Aim of the task:
Among the entries below, find the line with "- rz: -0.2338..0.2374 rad", then quote it and each following line up to and including the line with "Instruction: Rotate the", and nothing else.

[Stored records]
--

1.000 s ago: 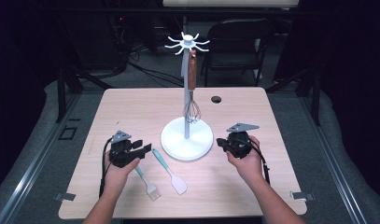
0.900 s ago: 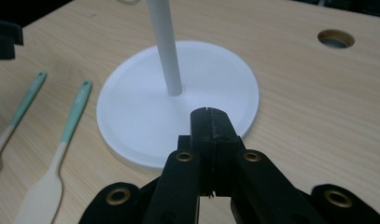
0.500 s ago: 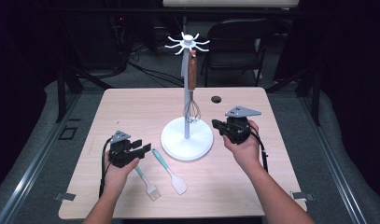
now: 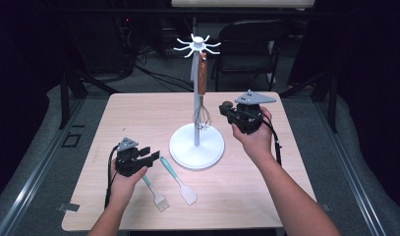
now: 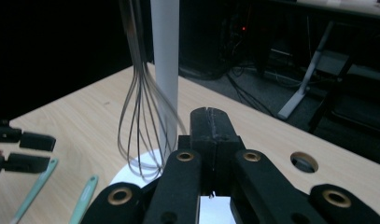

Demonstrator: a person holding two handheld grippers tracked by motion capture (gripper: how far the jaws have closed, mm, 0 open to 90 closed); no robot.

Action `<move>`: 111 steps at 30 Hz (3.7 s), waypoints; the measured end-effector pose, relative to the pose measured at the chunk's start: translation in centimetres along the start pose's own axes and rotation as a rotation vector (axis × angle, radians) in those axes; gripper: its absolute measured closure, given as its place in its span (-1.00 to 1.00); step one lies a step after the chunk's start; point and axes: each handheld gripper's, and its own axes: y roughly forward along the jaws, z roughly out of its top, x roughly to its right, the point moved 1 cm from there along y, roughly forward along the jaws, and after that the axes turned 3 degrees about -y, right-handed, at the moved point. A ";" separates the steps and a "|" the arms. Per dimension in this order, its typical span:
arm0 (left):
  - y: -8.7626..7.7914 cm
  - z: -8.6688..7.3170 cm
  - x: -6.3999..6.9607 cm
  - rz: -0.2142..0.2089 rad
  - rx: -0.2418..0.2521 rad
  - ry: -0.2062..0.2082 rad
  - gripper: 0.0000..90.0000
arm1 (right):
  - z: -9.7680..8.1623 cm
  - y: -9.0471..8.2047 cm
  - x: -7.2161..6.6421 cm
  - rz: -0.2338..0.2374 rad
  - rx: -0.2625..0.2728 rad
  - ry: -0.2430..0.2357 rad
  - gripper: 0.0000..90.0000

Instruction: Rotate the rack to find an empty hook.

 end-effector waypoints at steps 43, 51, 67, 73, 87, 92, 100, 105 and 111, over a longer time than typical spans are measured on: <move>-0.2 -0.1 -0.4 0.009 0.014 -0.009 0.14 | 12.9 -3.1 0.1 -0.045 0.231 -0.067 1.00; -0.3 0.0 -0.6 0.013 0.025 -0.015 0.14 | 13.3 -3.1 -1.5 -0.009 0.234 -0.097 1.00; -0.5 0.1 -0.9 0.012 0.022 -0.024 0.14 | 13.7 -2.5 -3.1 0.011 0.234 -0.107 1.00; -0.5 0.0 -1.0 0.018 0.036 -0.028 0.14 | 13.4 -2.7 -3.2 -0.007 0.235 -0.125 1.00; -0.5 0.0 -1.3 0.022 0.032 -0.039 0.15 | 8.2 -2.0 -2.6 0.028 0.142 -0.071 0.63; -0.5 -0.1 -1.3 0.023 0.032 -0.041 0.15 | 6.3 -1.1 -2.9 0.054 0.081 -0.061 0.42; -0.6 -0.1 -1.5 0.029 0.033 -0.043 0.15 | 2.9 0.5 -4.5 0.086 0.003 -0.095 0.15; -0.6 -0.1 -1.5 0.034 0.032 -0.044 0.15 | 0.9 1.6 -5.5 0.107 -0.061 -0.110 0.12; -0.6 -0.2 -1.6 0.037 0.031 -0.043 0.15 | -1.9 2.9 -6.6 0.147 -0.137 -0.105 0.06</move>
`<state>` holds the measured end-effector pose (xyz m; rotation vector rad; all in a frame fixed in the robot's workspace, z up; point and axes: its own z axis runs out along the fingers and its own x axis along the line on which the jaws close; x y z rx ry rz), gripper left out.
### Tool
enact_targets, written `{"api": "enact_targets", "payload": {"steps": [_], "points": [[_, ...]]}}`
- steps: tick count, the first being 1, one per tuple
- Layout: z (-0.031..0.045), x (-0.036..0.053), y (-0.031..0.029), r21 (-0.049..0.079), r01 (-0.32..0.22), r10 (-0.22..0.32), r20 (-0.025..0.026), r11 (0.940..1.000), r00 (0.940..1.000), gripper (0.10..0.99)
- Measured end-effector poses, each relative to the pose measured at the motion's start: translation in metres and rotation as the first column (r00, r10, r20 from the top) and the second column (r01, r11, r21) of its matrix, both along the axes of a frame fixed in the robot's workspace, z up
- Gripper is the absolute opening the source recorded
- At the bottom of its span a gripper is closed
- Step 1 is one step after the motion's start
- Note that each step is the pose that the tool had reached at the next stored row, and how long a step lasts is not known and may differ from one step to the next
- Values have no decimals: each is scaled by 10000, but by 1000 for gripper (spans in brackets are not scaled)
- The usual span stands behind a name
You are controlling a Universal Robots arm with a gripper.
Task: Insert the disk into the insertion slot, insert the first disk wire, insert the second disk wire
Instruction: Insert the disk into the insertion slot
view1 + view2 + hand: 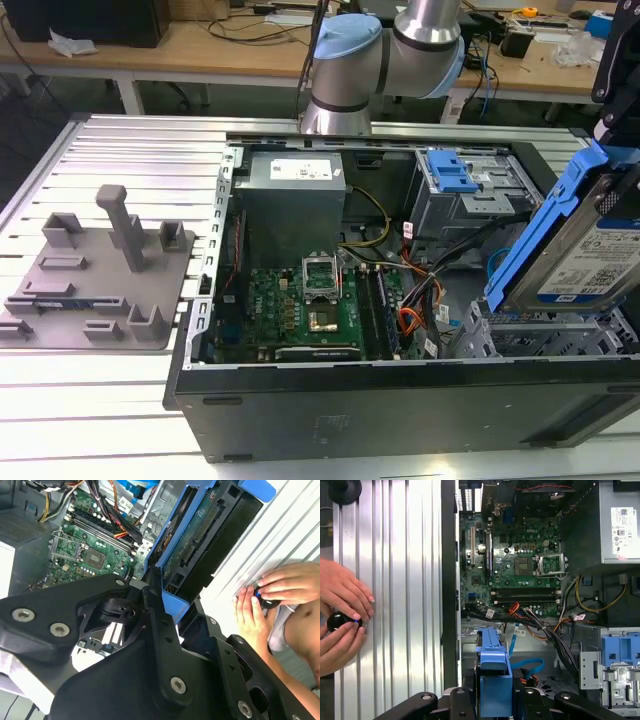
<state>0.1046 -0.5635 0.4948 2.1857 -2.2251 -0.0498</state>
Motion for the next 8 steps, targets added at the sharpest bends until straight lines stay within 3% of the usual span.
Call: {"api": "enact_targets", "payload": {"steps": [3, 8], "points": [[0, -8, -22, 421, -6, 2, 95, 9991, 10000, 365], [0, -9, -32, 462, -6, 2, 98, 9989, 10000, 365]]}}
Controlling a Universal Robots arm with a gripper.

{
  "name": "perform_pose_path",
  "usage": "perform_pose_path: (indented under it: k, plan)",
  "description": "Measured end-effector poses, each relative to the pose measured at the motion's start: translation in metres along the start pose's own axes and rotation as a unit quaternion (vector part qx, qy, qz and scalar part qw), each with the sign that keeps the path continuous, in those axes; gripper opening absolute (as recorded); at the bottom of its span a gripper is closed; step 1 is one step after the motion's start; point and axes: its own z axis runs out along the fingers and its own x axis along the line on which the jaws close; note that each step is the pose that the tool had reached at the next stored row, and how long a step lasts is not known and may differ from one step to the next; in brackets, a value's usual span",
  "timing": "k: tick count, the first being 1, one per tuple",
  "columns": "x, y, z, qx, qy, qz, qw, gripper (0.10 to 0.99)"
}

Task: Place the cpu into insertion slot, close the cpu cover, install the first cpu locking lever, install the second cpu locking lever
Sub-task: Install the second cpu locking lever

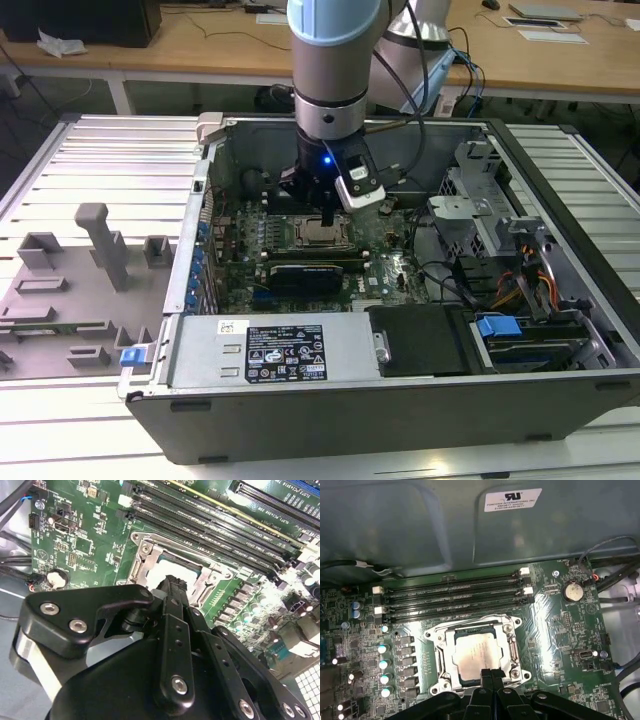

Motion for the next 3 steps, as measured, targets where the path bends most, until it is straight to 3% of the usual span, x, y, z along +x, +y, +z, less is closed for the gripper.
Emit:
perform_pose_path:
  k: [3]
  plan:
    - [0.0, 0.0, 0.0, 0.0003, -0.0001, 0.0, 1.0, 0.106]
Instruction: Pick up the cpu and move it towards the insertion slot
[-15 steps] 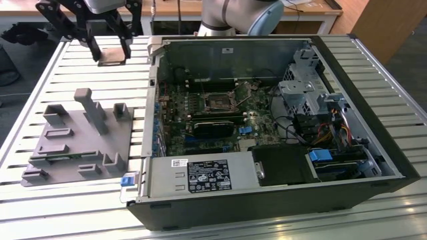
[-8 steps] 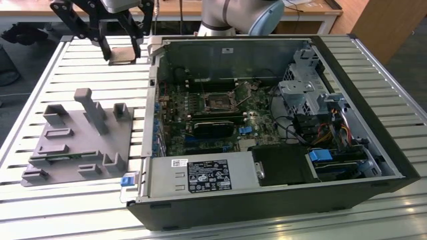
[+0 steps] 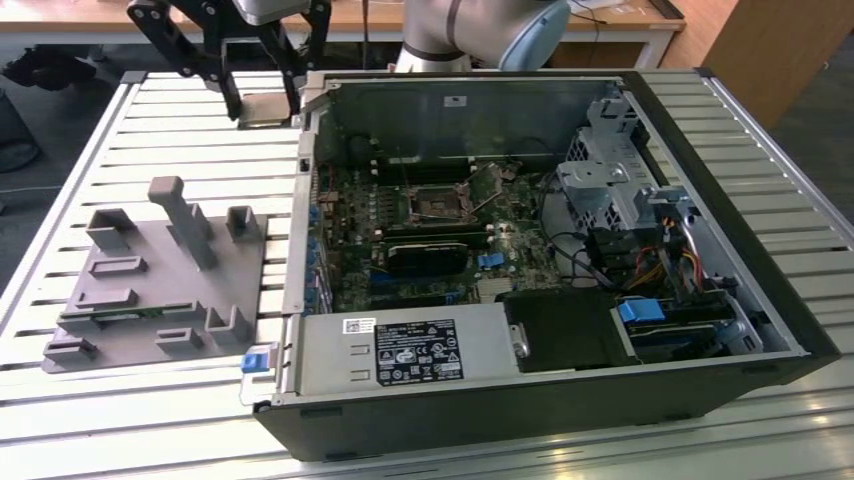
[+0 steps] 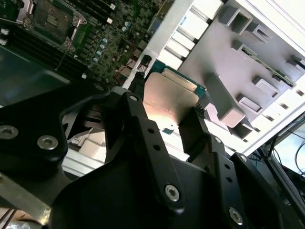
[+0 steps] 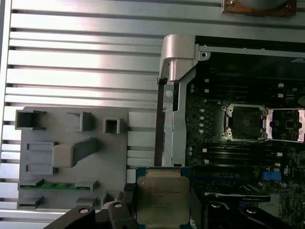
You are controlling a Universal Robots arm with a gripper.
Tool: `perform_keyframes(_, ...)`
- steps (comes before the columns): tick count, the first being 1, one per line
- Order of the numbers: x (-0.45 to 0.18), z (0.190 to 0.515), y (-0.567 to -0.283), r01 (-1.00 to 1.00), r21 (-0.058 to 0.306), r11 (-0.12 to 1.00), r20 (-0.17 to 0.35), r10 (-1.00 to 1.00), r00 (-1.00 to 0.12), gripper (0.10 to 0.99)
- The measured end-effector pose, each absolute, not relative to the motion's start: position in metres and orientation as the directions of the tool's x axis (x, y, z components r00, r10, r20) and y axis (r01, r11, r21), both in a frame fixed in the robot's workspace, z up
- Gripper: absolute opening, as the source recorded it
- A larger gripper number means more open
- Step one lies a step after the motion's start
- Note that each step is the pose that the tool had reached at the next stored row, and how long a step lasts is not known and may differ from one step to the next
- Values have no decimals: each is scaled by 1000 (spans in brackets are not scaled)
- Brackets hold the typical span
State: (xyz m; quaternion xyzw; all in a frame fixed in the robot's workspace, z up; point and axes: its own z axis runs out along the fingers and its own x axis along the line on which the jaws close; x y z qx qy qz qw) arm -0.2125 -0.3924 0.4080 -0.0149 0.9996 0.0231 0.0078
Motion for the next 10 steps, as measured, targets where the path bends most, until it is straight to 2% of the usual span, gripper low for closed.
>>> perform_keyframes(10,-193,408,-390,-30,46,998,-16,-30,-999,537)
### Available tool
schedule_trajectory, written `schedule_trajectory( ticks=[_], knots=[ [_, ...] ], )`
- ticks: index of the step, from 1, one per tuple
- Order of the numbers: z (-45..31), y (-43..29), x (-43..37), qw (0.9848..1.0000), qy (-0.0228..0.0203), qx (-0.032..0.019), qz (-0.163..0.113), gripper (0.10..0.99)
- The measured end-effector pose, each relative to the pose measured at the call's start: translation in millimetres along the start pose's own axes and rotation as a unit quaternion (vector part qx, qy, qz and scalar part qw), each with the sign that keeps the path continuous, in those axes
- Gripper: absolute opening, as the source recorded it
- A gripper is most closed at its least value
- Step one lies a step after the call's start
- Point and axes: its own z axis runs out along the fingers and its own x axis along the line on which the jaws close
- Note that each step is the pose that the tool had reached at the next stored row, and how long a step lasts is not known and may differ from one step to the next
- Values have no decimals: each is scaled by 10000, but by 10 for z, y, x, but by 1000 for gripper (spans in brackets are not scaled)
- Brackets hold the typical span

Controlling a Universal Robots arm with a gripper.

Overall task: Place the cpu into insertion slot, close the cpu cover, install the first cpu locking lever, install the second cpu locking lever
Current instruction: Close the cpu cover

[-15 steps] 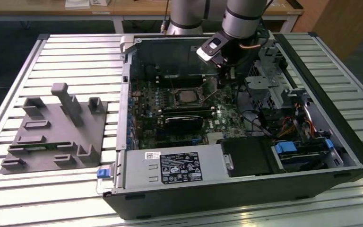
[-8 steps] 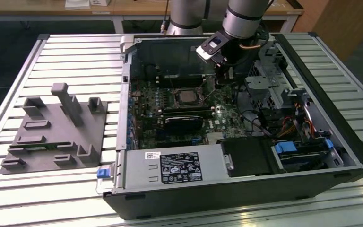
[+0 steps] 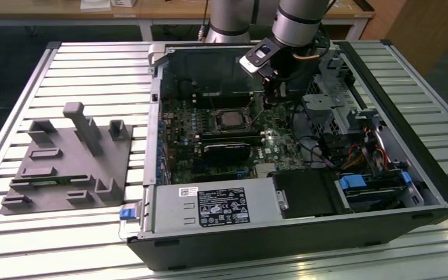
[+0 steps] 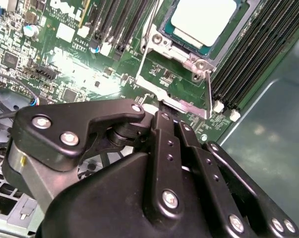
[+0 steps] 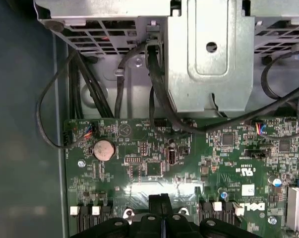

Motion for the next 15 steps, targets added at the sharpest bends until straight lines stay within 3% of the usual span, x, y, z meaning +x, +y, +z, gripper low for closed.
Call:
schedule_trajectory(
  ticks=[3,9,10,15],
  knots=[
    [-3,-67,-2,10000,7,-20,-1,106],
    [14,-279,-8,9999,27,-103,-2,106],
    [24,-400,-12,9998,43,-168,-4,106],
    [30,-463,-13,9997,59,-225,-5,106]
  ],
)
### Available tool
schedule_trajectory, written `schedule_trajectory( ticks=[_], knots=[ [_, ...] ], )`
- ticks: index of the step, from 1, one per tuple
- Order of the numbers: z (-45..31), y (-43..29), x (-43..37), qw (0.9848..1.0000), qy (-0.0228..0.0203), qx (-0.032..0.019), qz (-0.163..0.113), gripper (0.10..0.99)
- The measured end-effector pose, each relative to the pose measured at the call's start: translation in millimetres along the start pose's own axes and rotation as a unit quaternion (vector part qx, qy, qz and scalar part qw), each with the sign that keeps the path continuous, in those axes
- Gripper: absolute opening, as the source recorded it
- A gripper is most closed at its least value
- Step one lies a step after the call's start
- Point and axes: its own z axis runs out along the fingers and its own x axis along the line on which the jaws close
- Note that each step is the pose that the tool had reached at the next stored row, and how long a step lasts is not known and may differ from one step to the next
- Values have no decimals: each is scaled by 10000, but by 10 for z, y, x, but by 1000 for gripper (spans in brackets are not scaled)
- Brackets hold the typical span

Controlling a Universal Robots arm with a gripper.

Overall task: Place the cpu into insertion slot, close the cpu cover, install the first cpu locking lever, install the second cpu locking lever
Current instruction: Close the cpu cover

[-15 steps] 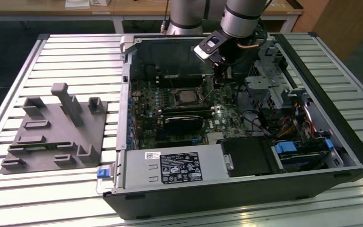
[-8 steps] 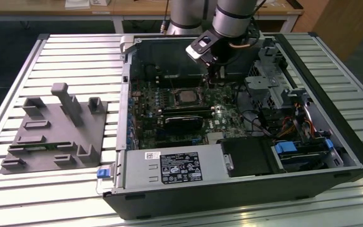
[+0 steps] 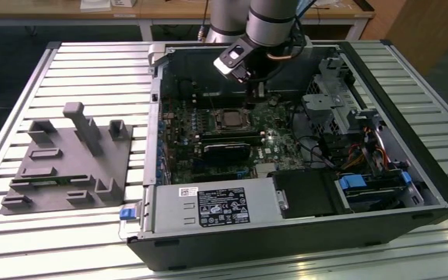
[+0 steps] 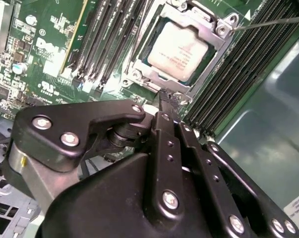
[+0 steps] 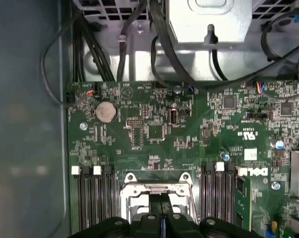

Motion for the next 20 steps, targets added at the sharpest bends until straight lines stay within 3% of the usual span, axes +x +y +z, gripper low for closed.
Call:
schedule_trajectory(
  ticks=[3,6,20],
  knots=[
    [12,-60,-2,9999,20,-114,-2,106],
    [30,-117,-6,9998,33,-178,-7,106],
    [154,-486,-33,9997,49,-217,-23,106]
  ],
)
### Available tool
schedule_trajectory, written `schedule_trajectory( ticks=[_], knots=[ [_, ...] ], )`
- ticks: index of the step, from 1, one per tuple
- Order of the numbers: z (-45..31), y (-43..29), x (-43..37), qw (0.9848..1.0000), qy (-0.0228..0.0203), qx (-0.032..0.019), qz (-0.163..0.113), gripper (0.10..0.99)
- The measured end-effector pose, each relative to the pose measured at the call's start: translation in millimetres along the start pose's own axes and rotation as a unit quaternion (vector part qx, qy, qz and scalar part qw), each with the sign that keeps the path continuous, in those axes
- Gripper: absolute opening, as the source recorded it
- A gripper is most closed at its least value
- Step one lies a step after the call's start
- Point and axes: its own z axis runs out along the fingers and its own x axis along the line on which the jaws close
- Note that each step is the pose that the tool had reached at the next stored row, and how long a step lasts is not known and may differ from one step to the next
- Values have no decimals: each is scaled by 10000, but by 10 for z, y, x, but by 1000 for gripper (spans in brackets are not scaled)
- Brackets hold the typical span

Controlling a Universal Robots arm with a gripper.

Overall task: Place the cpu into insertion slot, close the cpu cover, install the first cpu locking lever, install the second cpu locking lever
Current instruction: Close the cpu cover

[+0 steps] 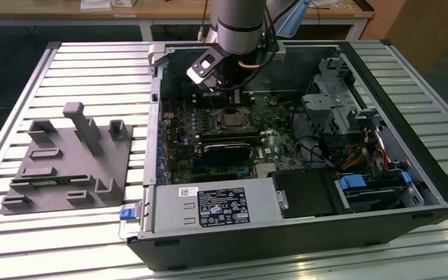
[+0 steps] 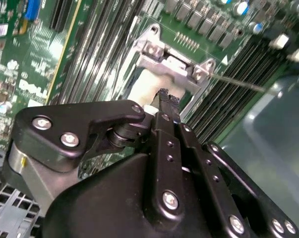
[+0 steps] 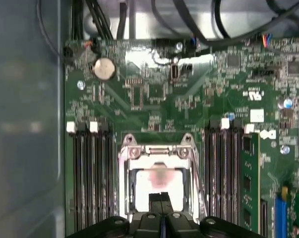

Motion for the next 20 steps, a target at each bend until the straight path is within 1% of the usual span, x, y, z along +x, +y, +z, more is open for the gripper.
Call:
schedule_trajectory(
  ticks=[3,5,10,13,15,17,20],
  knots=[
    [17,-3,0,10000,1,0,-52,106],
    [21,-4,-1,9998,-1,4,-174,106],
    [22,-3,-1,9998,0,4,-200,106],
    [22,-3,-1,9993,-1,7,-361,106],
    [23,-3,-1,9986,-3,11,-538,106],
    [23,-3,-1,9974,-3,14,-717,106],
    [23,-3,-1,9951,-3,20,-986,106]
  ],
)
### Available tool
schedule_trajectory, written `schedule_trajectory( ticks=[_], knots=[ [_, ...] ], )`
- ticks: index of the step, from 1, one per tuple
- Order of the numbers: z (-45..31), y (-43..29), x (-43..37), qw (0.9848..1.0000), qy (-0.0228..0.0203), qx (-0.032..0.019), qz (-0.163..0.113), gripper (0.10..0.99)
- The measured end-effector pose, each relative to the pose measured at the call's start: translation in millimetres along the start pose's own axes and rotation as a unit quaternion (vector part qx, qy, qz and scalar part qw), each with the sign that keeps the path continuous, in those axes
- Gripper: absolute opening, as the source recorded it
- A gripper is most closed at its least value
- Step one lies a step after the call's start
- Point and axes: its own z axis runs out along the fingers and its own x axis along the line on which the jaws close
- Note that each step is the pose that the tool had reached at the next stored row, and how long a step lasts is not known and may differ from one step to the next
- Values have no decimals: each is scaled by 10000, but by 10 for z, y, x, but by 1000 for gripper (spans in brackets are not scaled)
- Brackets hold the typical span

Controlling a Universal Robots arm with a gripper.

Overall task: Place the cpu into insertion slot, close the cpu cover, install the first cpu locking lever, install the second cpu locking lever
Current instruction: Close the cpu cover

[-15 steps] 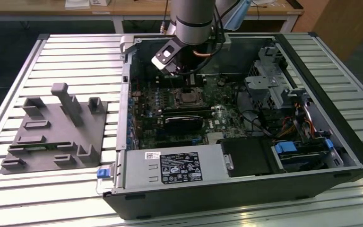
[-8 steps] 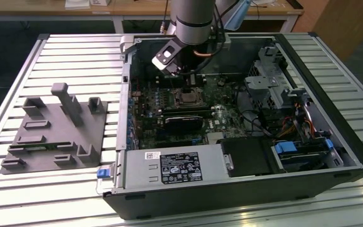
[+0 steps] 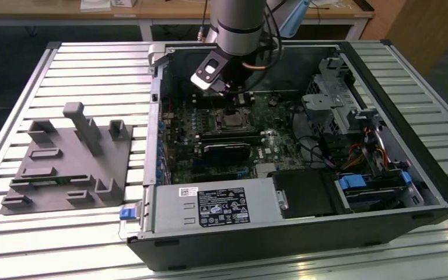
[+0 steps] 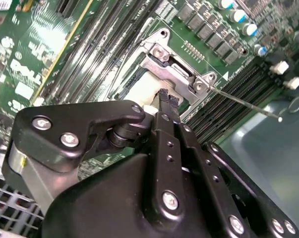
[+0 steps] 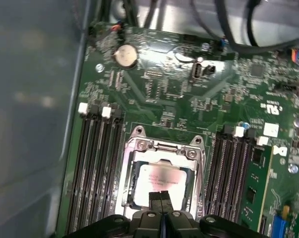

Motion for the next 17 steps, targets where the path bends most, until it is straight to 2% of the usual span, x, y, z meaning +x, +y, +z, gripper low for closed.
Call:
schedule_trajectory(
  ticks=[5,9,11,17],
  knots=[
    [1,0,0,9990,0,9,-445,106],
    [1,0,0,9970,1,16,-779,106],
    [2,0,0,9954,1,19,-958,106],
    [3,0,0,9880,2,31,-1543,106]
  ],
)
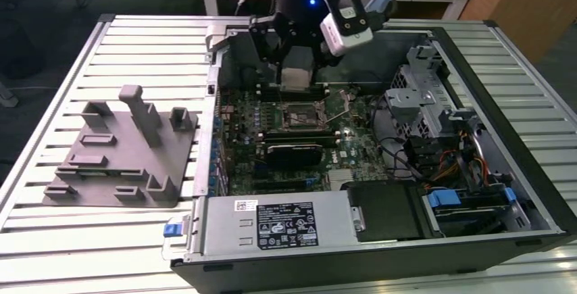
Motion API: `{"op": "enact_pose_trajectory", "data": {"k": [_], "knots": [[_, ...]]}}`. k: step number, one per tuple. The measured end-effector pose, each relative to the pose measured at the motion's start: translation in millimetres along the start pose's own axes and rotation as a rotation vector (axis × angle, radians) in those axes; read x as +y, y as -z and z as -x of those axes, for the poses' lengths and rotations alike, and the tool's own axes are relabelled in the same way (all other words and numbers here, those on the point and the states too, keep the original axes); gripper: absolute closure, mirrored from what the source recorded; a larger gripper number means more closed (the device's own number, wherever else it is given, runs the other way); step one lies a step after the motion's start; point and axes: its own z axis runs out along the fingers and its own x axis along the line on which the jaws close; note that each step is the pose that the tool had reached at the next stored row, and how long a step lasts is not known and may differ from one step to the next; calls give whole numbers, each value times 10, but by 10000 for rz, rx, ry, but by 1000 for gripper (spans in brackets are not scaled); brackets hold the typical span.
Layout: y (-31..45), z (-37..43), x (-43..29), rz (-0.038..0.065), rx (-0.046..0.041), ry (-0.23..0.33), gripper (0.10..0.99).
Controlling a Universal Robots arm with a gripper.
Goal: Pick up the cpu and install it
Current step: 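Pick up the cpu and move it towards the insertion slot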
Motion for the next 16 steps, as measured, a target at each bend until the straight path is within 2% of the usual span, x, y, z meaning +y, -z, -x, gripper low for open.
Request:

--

Exercise answer:
  - rz: -0.2338..0.2374 rad
  - rx: -0.2625..0.2728 rad
  - ry: -0.2430..0.2357 rad
  - gripper: 0.0000..90.0000

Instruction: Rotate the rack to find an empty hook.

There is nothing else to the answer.